## Work item
Return every record below exactly as written, omitting any pictures.

## Dataset content
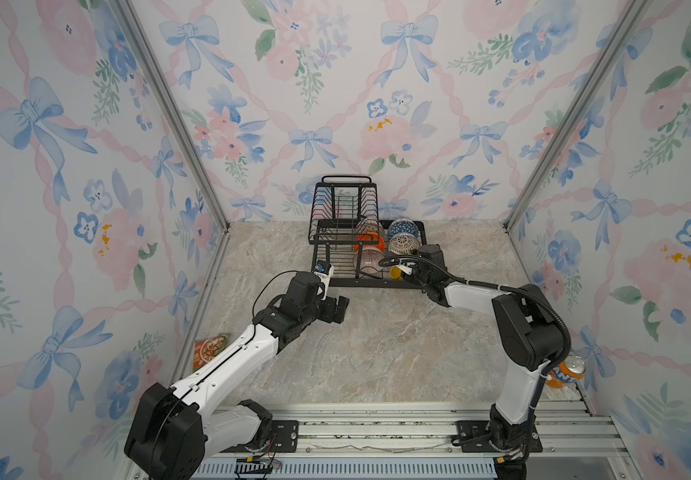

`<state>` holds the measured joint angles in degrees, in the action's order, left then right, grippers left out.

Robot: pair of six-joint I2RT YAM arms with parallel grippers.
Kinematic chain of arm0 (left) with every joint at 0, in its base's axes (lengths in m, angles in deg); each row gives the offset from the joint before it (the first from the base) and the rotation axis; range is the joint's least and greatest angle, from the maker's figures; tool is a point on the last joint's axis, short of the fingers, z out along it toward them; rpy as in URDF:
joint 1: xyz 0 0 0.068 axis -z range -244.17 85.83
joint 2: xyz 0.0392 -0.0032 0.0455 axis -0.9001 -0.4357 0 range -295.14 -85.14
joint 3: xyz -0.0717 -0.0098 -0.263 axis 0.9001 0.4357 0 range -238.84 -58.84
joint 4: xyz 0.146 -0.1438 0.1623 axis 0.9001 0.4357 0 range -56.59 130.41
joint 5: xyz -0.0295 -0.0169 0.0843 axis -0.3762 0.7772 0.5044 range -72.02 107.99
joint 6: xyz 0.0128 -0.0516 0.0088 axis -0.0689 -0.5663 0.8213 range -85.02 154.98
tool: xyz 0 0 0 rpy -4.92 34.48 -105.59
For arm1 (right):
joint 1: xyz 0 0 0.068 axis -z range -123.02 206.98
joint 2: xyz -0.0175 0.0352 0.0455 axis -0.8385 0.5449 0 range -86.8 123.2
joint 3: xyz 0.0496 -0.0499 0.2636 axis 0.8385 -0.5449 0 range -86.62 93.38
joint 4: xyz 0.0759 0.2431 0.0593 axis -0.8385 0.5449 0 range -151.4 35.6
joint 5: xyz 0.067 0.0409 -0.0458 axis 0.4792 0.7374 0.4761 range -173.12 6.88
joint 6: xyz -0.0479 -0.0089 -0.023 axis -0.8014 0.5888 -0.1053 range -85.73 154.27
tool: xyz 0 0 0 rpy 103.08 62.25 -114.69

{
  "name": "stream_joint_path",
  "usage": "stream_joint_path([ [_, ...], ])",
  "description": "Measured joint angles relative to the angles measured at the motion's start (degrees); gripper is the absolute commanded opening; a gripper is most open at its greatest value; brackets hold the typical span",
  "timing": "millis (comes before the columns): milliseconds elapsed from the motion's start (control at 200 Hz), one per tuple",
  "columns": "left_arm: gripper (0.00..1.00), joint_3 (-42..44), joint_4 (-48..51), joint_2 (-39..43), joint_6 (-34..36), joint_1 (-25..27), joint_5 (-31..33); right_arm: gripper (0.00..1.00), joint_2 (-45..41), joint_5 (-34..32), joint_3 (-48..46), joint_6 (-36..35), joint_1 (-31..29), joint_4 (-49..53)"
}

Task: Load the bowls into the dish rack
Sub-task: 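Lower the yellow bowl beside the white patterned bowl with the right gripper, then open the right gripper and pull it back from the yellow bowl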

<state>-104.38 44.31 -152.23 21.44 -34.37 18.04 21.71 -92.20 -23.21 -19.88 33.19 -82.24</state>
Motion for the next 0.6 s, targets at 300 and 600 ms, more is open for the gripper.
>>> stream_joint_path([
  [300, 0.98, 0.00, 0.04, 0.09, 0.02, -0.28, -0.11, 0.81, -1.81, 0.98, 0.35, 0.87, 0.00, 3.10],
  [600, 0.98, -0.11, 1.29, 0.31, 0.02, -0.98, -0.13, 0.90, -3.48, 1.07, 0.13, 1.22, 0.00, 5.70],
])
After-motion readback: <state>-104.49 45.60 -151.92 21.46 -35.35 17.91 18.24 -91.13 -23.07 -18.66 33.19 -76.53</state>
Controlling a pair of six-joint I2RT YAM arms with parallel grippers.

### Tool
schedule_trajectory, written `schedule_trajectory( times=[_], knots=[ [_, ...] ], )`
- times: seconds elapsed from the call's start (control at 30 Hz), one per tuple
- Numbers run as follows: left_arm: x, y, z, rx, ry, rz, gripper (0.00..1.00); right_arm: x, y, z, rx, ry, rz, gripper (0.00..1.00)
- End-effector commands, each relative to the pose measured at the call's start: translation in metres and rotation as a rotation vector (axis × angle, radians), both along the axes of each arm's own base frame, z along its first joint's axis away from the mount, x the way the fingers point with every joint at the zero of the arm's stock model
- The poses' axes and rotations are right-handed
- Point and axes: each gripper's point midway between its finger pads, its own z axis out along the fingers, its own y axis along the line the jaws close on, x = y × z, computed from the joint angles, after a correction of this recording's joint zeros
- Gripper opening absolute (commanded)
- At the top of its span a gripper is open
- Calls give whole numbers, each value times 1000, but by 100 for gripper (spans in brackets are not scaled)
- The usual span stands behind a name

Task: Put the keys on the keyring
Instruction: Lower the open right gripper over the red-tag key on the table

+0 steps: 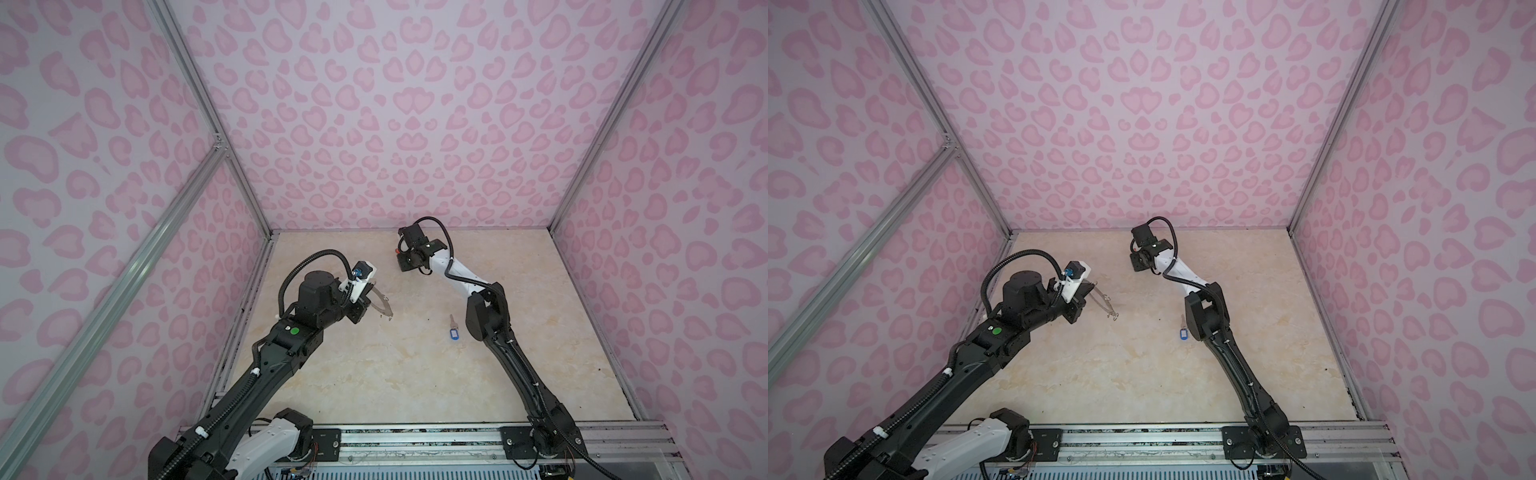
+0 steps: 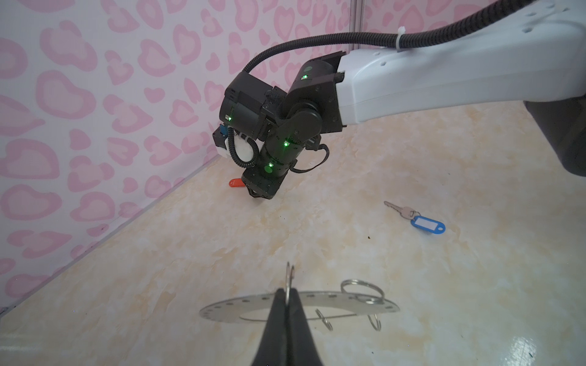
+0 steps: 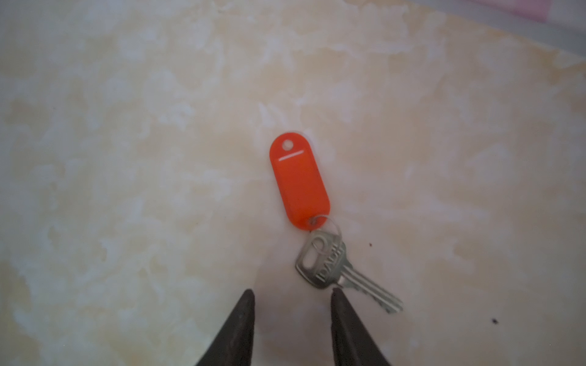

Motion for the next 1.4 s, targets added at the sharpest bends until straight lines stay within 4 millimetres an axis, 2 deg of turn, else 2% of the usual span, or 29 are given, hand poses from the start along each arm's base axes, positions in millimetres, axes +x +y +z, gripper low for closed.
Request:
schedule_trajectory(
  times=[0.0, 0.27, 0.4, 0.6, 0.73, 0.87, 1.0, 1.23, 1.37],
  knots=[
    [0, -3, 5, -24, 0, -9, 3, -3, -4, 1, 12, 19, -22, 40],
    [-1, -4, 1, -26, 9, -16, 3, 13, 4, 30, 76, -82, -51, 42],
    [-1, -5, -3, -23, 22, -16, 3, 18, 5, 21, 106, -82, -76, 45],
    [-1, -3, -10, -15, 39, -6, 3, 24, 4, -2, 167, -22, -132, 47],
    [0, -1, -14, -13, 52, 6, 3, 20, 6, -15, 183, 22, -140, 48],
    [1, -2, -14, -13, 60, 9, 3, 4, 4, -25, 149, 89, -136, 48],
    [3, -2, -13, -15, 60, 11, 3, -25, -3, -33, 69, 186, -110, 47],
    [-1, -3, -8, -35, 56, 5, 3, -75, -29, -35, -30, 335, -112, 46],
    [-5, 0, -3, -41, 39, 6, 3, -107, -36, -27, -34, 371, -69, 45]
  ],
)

## Problem solution
`<state>` holds the measured joint angles in degrees, in the action's order, left then right, grippers left out.

Robot: pair of six-joint I2RT YAM arms with parallel grippers.
Kinematic chain of arm0 (left) with every joint at 0, in its base's axes (lengths in m, angles in deg); each row gives the offset from the joint before it (the first from the base) and the rotation axis; range is the joint's least and greatest angle, from the maker's figures; tool is a point on the last joint's axis, short of the fingers, z out along it toward them; rpy as in URDF:
joint 1: xyz 0 0 0.068 axis -z range -244.17 85.83
joint 2: xyz 0.0392 -0.0032 0.0455 axis -0.9001 -0.4357 0 range -295.14 -85.14
joint 3: xyz -0.0717 -0.0098 -0.263 axis 0.9001 0.4357 0 range -238.84 -58.84
joint 4: xyz 0.146 -0.1438 0.1623 axis 0.9001 0.4357 0 range -56.59 130.41
joint 5: xyz -0.0295 -0.0169 0.0843 axis -0.3762 0.7772 0.5044 range -72.02 107.99
joint 6: xyz 0.0128 -0.0516 0.0088 axis -0.0689 -0.5663 0.8213 range -85.02 154.98
tool: xyz 0 0 0 rpy -4.92 34.48 -105.59
For arm1 (right):
joint 1: xyz 0 0 0.068 axis -z range -123.02 206.98
joint 2: xyz -0.0175 0.0352 0.0455 axis -0.8385 0.5449 0 range -86.8 123.2
joint 3: xyz 0.0496 -0.0499 0.2636 axis 0.8385 -0.5449 0 range -86.62 93.38
joint 4: xyz 0.0759 0.2431 0.0593 axis -0.8385 0.5449 0 range -151.4 35.6
joint 5: xyz 0.067 0.0409 -0.0458 axis 0.4792 0.7374 0.4761 range -173.12 6.88
joint 6: xyz -0.0479 -0.0089 -0.023 axis -0.8014 0.5888 -0.1053 range -85.73 154.27
tool: xyz 0 0 0 rpy 103.08 62.25 -114.69

{
  "name": "stream_joint_path",
  "usage": "stream_joint_path([ [_, ...], ])",
  "description": "Measured joint angles relative to the angles measured at the motion's start (degrees); gripper is the absolute commanded opening; a gripper is most open at its greatest value; brackets hold the typical span",
  "timing": "millis (comes before the columns): milliseconds elapsed from the motion's start (control at 200 Hz), one per tuple",
  "columns": "left_arm: gripper (0.00..1.00), joint_3 (-42..44), joint_4 (-48..51), joint_2 (-39..43), joint_6 (-34..36), joint_1 (-25..27), joint_5 (-31..33); right_arm: gripper (0.00..1.00), joint_2 (-45..41), joint_5 (-34..32), joint_3 (-48..46), joint_6 (-36..35), joint_1 (-31..29), joint_4 (-49..53)"
}

Task: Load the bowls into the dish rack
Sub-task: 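Lower the yellow bowl beside the white patterned bowl with the right gripper, then open the right gripper and pull it back from the yellow bowl
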
<state>-104.38 44.31 -152.23 21.44 -34.37 18.04 21.71 -92.20 -23.21 -19.88 33.19 -82.24</state>
Motion for the next 0.6 s, targets at 300 and 600 ms, more is open for the gripper.
>>> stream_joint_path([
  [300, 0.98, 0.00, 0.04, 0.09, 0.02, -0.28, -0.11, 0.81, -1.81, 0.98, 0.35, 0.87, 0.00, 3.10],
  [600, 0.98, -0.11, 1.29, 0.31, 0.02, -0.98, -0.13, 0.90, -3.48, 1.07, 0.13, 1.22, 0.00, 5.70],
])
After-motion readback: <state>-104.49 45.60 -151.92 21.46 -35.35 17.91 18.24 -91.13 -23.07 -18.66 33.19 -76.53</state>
Controlling a pair of six-joint I2RT YAM arms with parallel grippers.

### Tool
schedule_trajectory, written `schedule_trajectory( times=[_], knots=[ [_, ...] ], )`
- times: seconds elapsed from the call's start (control at 30 Hz), one per tuple
- Numbers run as follows: left_arm: x, y, z, rx, ry, rz, gripper (0.00..1.00); right_arm: x, y, z, rx, ry, rz, gripper (0.00..1.00)
- End-effector commands, each relative to the pose measured at the call's start: translation in metres and rotation as a rotation vector (axis × angle, radians), both along the axes of each arm's own base frame, z along its first joint's axis away from the mount, x the way the fingers point with every joint at the zero of the arm's stock model
- The poses' axes and rotations are right-handed
- Point and axes: each gripper's point midway between its finger pads, its own z axis out along the fingers, its own y axis along the line the jaws close on, x = y × z, computed from the joint angles, after a correction of this recording's joint zeros
- Gripper opening absolute (commanded)
- At the top of its span a gripper is open
- Calls give whole numbers, each value times 1000, but by 100 for gripper (spans in brackets are not scaled)
- The usual span stands behind a name

Task: Put the keys on the keyring
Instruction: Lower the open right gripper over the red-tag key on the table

+0 steps: 
+0 steps: 
+0 steps: 

Motion for the next 1.4 s, targets added at the sharpest bends until straight lines stay within 4 millimetres an axis, 2 deg of turn, else 2% of the usual span, or 29 are given, hand poses from the start along each arm's base axes, positions in millimetres, axes +x +y +z, gripper low for closed.
Request:
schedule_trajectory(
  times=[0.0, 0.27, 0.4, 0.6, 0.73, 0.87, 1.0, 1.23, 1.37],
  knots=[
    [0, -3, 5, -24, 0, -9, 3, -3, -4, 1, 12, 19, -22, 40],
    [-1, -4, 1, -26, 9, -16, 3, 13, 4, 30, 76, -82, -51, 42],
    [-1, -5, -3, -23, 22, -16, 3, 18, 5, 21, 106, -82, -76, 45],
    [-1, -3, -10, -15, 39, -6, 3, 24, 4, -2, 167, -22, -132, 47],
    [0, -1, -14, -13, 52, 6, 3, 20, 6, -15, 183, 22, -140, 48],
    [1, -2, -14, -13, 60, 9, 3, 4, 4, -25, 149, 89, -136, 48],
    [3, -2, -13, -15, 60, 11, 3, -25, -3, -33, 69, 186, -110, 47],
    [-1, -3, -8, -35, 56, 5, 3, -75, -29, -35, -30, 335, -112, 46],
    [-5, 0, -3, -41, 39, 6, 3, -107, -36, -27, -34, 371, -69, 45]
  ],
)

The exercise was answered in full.